If we look at today’s trucks, we see a driver perched high above the road – with a powerful diesel engine below them. What do you think he transport vehicle of the future might look like?

It would be awesome if we could use the benefits of a different power train to get more cubic metres of cargo into the same amount of space – not with all vehicles, but with many, especially those where volume is more important than weight. If we imagine, for example, that we have an electric-powered truck equipped with a medium-sized battery and a hydrogen-powered fuel cell, then I suppose the truck driver will no longer sit perched above the engine because the engine no longer exists. The engine is much more compact and would ideally be integrated into a vehicle axle – just like BPW is doing right now. So the driver would sit much lower. They would drive more like in a car – only with a large trailer behind them. This means you can also create additional cargo space above the driver. This would allow us to utilise the space in the truck of the future much more efficiently and thus also make the transport service much more economical.

So it would be another important step towards greater efficiency?

Absolutely! I believe that these steps are precisely the way to make a substantial improvement in terms of both economics and the environment. To achieve this, however, the intelligent drive concept must also be designed to suit the respective application. For example, an electric-powered truck could be equipped with a fully integrated axle that carries the load, i.e. the motor or motors, and other components could be eliminated, such as the differential. This would make the vehicle far more efficient – and this presents a tremendous opportunity for the transport vehicle of the future.

“An engineer really just wants to make the world a better place.”

An electric transport vehicle today needs to do more than just drive from point A to point B. To what extent do we need to reconsider transport processes themselves? And what kind of change, what kind of shift in thinking will this require from the transport companies, i.e. the hauliers?

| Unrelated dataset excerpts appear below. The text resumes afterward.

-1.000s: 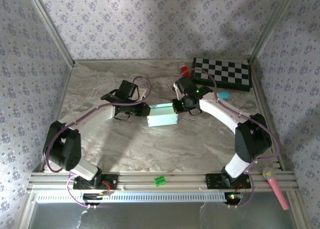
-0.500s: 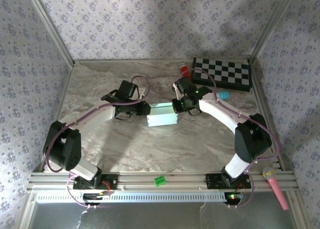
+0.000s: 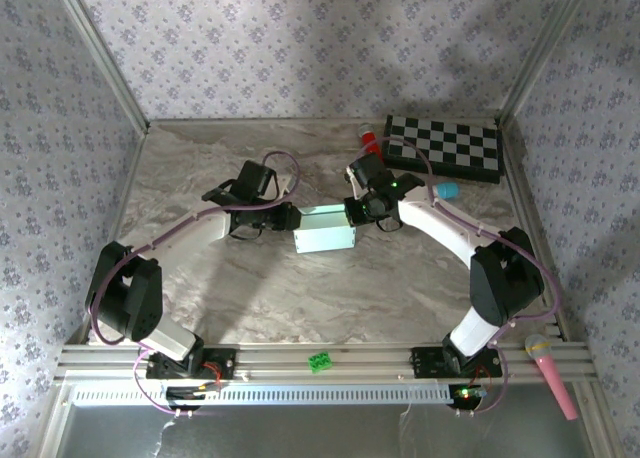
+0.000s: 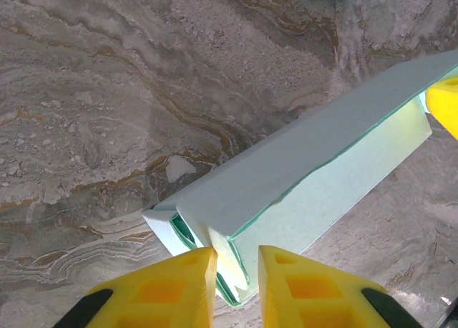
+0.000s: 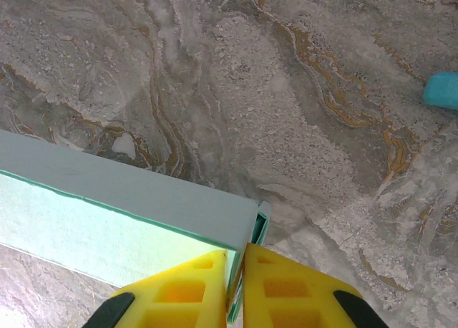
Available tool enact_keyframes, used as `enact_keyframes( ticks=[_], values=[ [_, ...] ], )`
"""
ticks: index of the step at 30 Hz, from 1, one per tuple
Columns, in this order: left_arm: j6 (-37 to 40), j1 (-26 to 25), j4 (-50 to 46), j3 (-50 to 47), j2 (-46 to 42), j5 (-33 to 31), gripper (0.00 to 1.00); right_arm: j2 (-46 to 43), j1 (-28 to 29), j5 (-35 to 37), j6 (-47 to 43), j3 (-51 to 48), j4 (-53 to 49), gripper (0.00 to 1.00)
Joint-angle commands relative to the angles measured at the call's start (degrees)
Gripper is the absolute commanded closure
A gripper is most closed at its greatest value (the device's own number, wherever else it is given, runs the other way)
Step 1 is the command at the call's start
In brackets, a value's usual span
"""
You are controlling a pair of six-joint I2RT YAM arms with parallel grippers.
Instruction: Fold the paper box
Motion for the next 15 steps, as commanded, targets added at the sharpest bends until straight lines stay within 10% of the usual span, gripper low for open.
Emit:
enact_keyframes(
  ticks=[1, 15],
  values=[
    [-0.75, -2.64, 3.49, -1.26, 0.16, 7.06, 0.76, 1.72, 3.53, -7.35, 0.43, -1.63, -0.26, 0.87],
    [2.61, -3.08, -1.58, -2.29, 0.01, 2.58, 0.87, 1.19, 3.98, -6.60, 0.49, -2.85, -0.96, 0.91]
  ],
)
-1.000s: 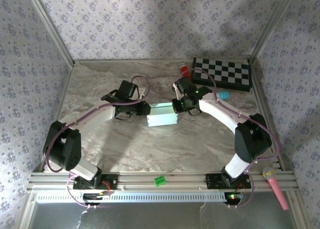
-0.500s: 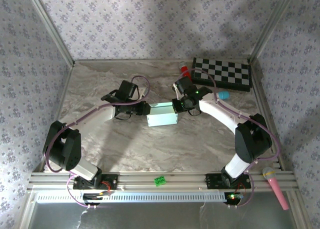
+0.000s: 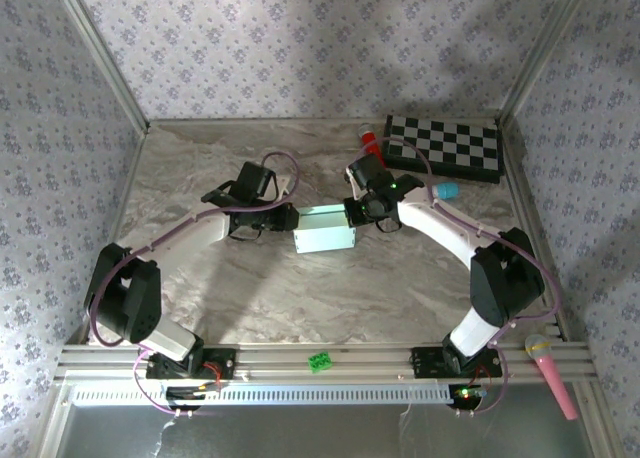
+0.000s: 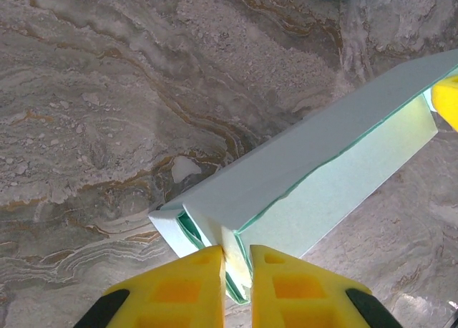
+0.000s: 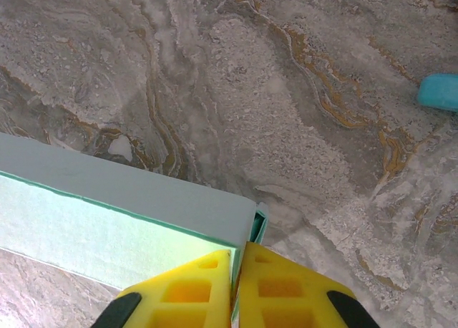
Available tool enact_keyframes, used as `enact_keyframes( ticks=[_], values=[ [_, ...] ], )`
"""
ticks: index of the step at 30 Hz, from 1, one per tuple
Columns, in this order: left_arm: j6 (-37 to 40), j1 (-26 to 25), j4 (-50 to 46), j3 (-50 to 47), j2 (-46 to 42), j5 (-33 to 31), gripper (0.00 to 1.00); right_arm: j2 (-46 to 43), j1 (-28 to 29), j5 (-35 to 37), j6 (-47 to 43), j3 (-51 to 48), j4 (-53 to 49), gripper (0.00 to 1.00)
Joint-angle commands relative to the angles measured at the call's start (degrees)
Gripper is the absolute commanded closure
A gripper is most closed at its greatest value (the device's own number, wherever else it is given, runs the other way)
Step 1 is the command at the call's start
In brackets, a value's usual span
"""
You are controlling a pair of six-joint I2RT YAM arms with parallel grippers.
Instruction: Fold the paper box
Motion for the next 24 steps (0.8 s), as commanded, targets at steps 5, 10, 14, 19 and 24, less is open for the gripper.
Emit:
enact_keyframes(
  ticks=[5, 10, 14, 19, 24],
  values=[
    [3.09, -3.66, -2.96, -1.43, 0.96, 3.15, 0.91, 1.11, 3.77, -7.58, 0.03, -3.23, -1.80, 0.93],
    [3.66, -4.30, -3.77, -1.46, 0.86, 2.49, 0.92, 0.85, 4.01, -7.40, 0.04, -3.25, -2.19, 0.94],
    [4.15, -4.63, -4.75, -1.43, 0.98, 1.95, 0.92, 0.96, 4.12, -7.57, 0.03, -3.25, -2.41, 0.95],
    [4.74, -5.19, -6.12, -1.71, 1.00, 1.13, 0.92, 0.97, 4.42, -7.68, -0.02, -3.25, -2.72, 0.95],
    [5.11, -5.72, -7.28, -1.86, 0.96, 0.50, 0.92, 0.81, 4.84, -7.36, -0.26, -3.25, -3.24, 0.96]
  ],
)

I believe that we need to optimise the multimodal transport system as a whole. In particular, we need to ensure that we not only make traffic even safer, but also make drivers’ working hours less expensive. I have always thought that manoeuvring and shunting operations when loading and unloading vehicles are among the easiest tasks, and that they could be easily integrated into commercial vehicles using a level 2 or level 3 assistance system, for example. This would cut staff costs, especially during non-productive times.

Why are you so involved in these issues, what drives you personally?

We are at a point where we urgently need to achieve a breakthrough as a society, and it’s simply an amazing feeling when you know deep down inside that we are so close to making it happen, that we have the technical capabilities and the ideas to truly achieve a fundamental and revolutionary transformation in terms of both economic and environmental aspects. If you can play a bit of a part in this and perhaps also act as a catalyst here and there in order to give society and the coming generations a major advantage, then I find that to be about the most satisfying thing you can do. Especially as an engineer, who
really just wants to make the world a better place. And when the technical capabilities are more or less handed to us on a silver platter and you can just connect them together, it’s simply an amazing time and it’s great to be able to to play a part.